4. The task processing method of claim 1, wherein, The step of determining the fused prompt vector based on the target task corresponding text and the task prompt vector includes: The target task corresponding text and the task prompt vector are concatenated or added together to obtain the fused prompt vector.
5. A model training method, comprising: include: The text of the sample task and the task prompt vector are fused to determine the fused prompt vector; wherein, the task prompt vector is a vector generated by utilizing the commonalities of multiple tasks; The task analysis model is trained by using multiple fused prompt vectors to obtain a well-trained task analysis model.
6. The task processing method according to claim 5, characterized by, Each sample task has its own corresponding initial prompt vector, and multiple sample tasks also share an initialized prompt vector.
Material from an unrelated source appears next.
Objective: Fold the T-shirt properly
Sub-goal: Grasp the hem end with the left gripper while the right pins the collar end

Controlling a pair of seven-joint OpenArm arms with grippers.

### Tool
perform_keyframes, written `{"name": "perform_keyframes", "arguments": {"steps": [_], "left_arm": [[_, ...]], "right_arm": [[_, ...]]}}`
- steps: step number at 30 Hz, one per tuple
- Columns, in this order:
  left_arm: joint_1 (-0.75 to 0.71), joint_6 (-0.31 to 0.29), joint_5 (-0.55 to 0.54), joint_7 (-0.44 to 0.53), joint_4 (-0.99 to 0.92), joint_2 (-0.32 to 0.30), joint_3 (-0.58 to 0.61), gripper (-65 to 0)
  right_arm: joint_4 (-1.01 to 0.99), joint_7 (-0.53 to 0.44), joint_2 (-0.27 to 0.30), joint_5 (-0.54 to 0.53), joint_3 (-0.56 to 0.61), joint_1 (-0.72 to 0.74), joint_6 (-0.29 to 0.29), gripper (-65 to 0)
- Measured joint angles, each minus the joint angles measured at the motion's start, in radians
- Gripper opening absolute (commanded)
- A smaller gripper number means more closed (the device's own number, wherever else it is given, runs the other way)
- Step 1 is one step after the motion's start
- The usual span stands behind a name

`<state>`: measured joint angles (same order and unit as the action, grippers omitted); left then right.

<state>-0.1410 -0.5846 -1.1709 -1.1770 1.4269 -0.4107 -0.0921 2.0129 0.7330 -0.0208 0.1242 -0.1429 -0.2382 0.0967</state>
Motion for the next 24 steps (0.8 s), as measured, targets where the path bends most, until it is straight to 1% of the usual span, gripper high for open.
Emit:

Before fusing the text of the sample tasks and the task prompt vector to determine the fused prompt vector, the method further includes: The result of adding or concatenating the initialization prompt vector of each sample task with a preset vector is determined as the task prompt vector of each sample task. The preset vector is the vector obtained by operating on the initialization prompt vector and the initialization shared prompt vector.
7. A task processing apparatus characterized by comprising: include: The determining unit is used to determine the task prompt vector corresponding to the target task from a pre-trained task analysis model based on the task information of the target task, wherein the task prompt vector is a vector generated by utilizing the commonalities of multiple tasks; The processing unit is configured to determine the fused prompt vector based on the target task corresponding text and the task prompt vector, and to send the fused prompt vector into the task analysis model to obtain the execution result of the target task.
8. A task processing device, characterized in that, include: Central processing unit, memory, and input / output interfaces; The memory is either a short-term storage memory or a persistent storage memory; The central processing unit is configured to communicate with the memory and execute instructions in the memory to perform the method according to any one of claims 1 to 6.
9. A computer-readable storage medium, characterized in that, Includes instructions that, when executed on a computer, cause the computer to perform the method as described in any one of claims 1 to 6.
10. A computer program product comprising instructions that, when run on a computer, cause the computer to perform the method as described in any one of claims 1 to 6.